WHAT IS NEEDED — The response must consist of the lines below from the one with "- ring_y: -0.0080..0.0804" through the one with "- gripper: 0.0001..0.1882", exactly as they appear and with both ends kept.

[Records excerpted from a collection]
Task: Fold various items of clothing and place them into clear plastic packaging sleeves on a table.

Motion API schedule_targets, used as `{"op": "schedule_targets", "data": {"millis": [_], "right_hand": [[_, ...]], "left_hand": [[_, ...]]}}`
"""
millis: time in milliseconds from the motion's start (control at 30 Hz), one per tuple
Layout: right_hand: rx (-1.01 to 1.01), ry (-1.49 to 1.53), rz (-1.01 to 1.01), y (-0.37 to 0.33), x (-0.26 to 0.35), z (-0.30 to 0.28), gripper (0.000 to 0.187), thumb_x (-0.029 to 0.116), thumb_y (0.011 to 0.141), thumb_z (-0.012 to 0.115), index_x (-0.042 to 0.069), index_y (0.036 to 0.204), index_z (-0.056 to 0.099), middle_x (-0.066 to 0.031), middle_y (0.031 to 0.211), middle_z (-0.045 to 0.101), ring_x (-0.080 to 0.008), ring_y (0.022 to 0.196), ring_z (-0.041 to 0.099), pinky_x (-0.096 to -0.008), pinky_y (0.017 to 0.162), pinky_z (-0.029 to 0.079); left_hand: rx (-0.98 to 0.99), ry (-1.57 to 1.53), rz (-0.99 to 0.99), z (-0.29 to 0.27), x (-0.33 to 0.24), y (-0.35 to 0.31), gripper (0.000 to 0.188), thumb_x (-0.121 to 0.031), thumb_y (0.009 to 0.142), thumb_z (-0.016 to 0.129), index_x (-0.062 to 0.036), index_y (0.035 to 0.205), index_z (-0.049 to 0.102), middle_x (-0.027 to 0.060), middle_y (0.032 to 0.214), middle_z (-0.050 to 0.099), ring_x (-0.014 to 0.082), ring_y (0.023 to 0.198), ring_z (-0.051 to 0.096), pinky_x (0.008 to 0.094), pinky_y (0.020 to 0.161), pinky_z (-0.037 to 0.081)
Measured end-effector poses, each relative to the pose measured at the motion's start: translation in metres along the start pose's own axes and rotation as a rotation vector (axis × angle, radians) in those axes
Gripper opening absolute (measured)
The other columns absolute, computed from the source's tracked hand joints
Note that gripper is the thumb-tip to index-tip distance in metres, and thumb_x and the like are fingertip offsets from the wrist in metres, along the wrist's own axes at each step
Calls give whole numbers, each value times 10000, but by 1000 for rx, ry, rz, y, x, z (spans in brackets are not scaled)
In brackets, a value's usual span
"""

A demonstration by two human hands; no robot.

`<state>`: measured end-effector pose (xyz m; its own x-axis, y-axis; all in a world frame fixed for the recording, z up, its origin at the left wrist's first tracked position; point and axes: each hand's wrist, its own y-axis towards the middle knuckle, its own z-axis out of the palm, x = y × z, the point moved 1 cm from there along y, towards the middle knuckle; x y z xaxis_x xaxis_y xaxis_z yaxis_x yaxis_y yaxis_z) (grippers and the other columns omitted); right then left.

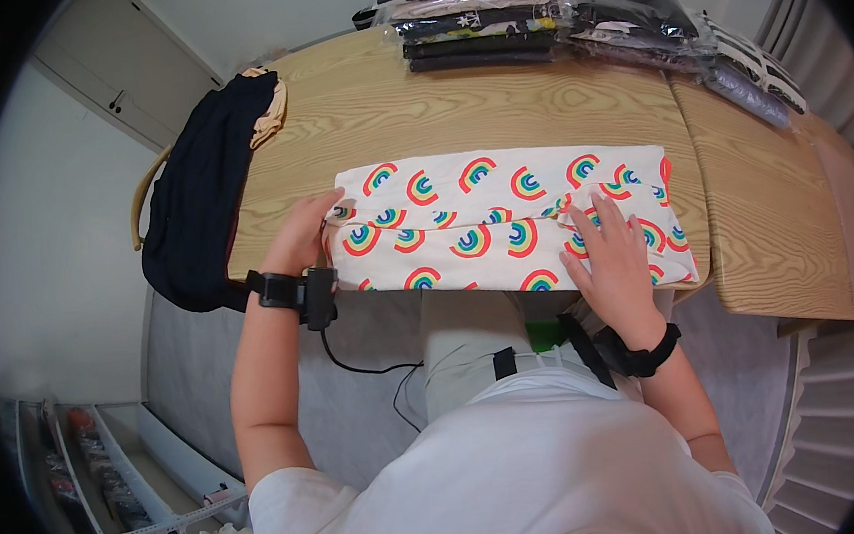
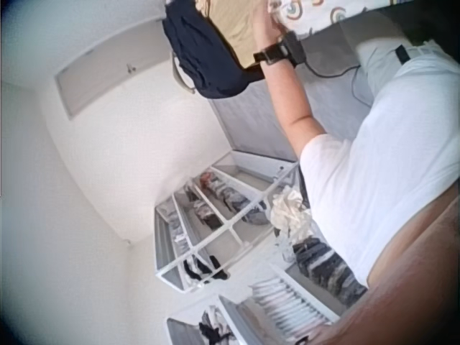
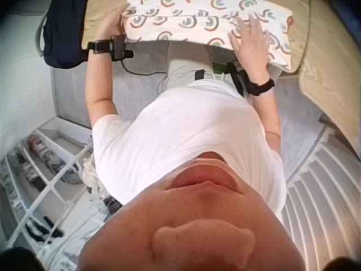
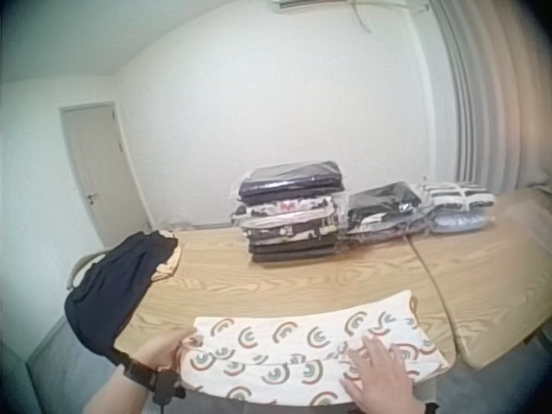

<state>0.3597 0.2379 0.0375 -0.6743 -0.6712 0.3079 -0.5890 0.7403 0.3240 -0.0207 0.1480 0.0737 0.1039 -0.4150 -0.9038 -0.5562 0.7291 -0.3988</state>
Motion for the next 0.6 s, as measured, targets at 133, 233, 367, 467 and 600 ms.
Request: {"op": "schedule_targets", "data": {"millis": [133,233,367,467,600], "right_hand": [[13,-26,-18,-1,-1,-1,495,306,833,623,102,1268,505,-184,1385,382,-314,1285,367,-526,1026,276],[16,-45,-20,0,-2,-1,498,315,835,621,107,1272,502,-184,1387,378,-315,1286,366,-526,1028,277],[65,-8,-39,0,-10,-5,487,313,844,610,120,1277,502,-166,1392,380,-313,1284,368,-523,1031,283],[84,-21,-58,-2,-17,-6,486,315,850,598,134,1289,496,-140,1397,387,-306,1285,369,-519,1034,282],[55,-27,-67,-3,-17,-4,483,320,855,586,140,1295,494,-126,1397,396,-303,1286,371,-513,1036,279]], "left_hand": [[188,-217,-247,2,-2,-12,352,-149,879,595,30,1169,508,146,1053,639,183,879,647,327,779,536],[234,-101,-234,8,-1,-23,340,-124,878,596,37,1165,515,149,1057,645,196,884,653,347,763,542],[246,-88,-166,8,4,-24,341,-77,875,583,42,1184,500,154,1083,636,209,910,650,366,759,540],[184,-4,-95,2,20,-16,360,-126,893,572,34,1203,485,166,1110,623,226,908,652,377,772,537],[233,-388,-262,6,11,-22,373,-282,906,566,13,1132,528,188,1050,644,241,834,678,362,716,569]]}}
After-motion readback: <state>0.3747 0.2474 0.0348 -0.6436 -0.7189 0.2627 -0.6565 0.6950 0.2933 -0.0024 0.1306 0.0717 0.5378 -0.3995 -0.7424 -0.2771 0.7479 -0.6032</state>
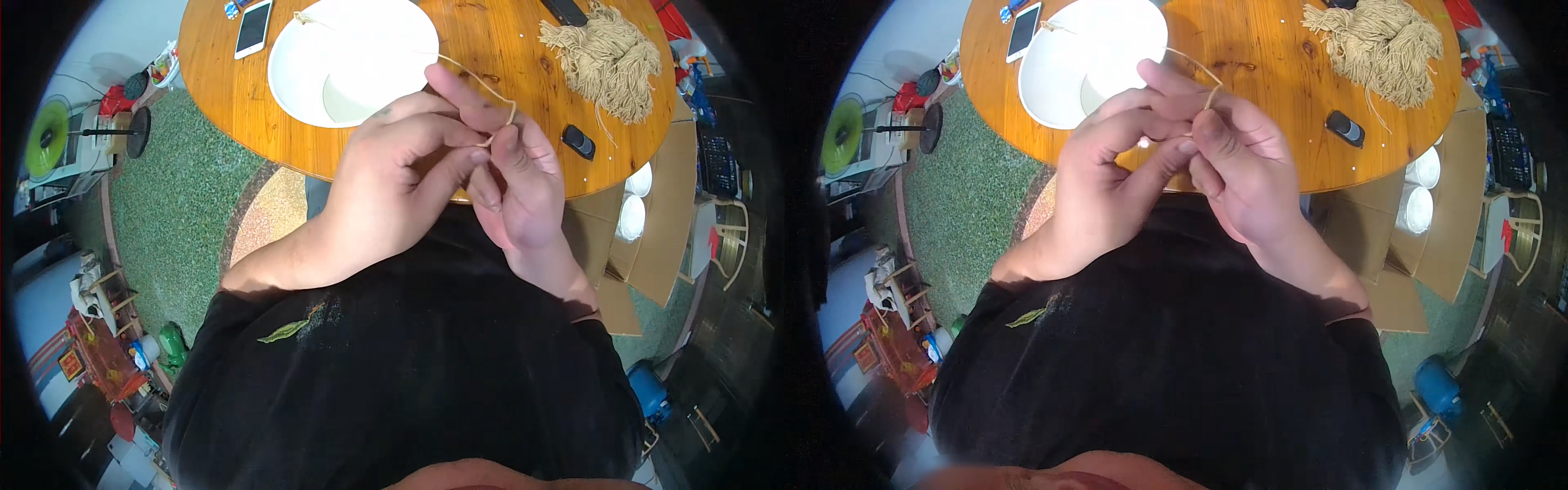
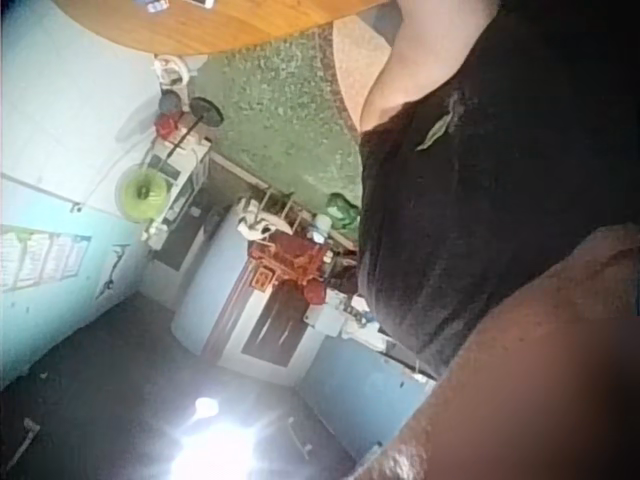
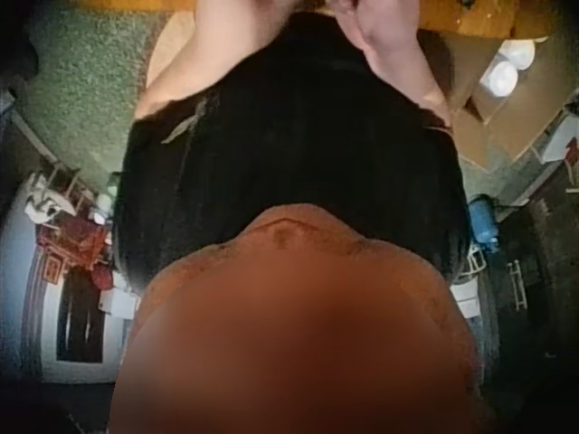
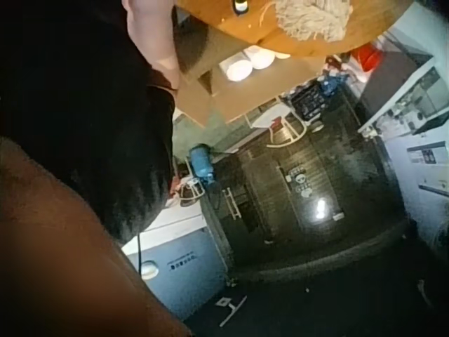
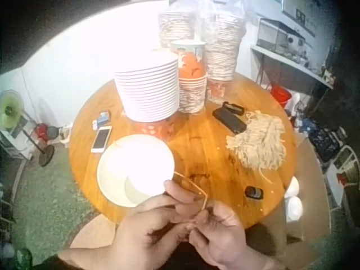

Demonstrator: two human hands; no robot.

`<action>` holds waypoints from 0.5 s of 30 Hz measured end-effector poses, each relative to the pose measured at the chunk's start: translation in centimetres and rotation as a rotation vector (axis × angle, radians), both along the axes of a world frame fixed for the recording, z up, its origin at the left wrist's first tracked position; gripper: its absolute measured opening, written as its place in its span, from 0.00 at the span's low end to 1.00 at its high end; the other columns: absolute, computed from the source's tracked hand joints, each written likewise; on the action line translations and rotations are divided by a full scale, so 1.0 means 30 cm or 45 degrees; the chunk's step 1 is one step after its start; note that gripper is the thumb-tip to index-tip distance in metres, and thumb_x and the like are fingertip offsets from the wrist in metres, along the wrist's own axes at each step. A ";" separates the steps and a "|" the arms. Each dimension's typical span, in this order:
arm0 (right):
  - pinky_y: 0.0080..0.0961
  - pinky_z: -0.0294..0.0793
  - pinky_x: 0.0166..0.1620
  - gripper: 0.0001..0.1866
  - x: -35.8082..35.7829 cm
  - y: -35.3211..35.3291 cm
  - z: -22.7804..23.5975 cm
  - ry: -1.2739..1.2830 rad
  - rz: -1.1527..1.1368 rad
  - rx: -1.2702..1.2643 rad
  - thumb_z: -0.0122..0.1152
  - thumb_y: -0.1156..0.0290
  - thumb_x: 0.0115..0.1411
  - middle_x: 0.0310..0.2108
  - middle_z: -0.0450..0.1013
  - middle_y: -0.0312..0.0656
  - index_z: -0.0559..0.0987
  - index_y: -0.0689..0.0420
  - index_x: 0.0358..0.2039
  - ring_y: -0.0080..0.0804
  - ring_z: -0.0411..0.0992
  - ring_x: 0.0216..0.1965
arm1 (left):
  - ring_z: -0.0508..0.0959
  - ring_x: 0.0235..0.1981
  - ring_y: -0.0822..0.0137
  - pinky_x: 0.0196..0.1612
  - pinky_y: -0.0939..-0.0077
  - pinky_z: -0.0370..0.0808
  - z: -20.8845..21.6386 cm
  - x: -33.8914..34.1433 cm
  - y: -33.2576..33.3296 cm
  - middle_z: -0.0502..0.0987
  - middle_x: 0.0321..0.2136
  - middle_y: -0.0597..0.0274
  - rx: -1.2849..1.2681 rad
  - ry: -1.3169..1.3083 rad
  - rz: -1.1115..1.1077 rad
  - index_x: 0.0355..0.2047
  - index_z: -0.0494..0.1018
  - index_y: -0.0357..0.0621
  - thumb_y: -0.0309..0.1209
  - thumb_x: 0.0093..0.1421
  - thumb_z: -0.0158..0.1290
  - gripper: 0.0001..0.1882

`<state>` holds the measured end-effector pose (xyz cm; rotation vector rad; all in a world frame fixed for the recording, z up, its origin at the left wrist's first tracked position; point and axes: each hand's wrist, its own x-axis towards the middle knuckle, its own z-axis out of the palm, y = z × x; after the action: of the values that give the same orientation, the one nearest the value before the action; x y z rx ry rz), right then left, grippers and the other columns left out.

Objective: Attaching plastic handles to decorative bowls by threading the ends through holes and securing them.

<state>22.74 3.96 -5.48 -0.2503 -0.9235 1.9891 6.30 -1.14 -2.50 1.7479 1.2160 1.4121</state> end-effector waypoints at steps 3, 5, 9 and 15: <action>0.08 0.63 0.29 0.16 0.027 -0.015 0.020 -0.282 -0.181 -0.064 0.54 0.67 0.77 0.67 0.72 0.55 0.75 0.62 0.59 0.11 0.64 0.25 | 0.85 0.33 0.60 0.35 0.71 0.81 0.043 -0.032 -0.033 0.83 0.34 0.55 -0.051 0.096 0.111 0.38 0.80 0.35 0.19 0.65 0.61 0.02; 0.11 0.62 0.28 0.18 0.025 -0.035 0.028 -0.525 -0.625 -0.157 0.55 0.79 0.71 0.60 0.75 0.55 0.72 0.61 0.60 0.12 0.61 0.25 | 0.85 0.32 0.58 0.35 0.70 0.81 0.063 -0.050 -0.063 0.83 0.33 0.55 -0.177 0.133 0.106 0.38 0.80 0.35 0.19 0.65 0.61 0.03; 0.11 0.67 0.31 0.18 0.053 -0.051 0.016 -0.739 -0.758 0.829 0.61 0.92 0.60 0.57 0.77 0.53 0.77 0.62 0.49 0.14 0.70 0.30 | 0.85 0.32 0.52 0.34 0.66 0.81 0.050 -0.079 -0.074 0.82 0.31 0.53 -0.165 0.434 0.060 0.38 0.79 0.36 0.22 0.64 0.62 0.04; 0.21 0.79 0.34 0.18 0.047 -0.061 -0.048 -0.980 -0.558 1.088 0.73 0.85 0.56 0.34 0.83 0.44 0.86 0.62 0.48 0.28 0.80 0.30 | 0.83 0.33 0.49 0.33 0.60 0.80 0.077 -0.067 -0.081 0.80 0.30 0.53 -0.092 0.718 0.007 0.35 0.78 0.38 0.24 0.62 0.63 0.04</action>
<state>24.13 2.14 -6.91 -0.6694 -1.9117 0.9394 4.28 -3.58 -0.20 2.1678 1.5274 0.8800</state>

WORKED SOLUTION —
  - ring_y: -0.0080..0.0804
  - ring_z: -0.0411..0.0992
  - ring_x: 0.0216..0.1965
arm1 (left):
  - ring_z: -0.0508..0.0959
  - ring_x: 0.0235..0.1981
  - ring_y: -0.0822..0.0137
  - pinky_x: 0.0196..0.1612
  - pinky_y: -0.0939..-0.0077
  - pinky_z: -0.0370..0.0808
  - z: -20.8845..21.6386 cm
  - x: -33.8914..34.1433 cm
  - y: -33.2576..33.3296 cm
  - middle_z: -0.0502..0.0987
  - middle_x: 0.0321..0.2136
  - middle_y: -0.0597..0.0274
  - rx: -1.2849..1.2681 rad
  - ry: -1.3169..1.3083 rad
  - rz: -1.1115..1.1077 rad
  - index_x: 0.0355..0.2047
  - index_z: -0.0494..0.1018
  - index_y: -0.0357..0.0621
  - thumb_y: -0.0309..0.1209
  - thumb_x: 0.0093..0.1421
  - thumb_z: -0.0158..0.1290
  - gripper: 0.0001..0.1882

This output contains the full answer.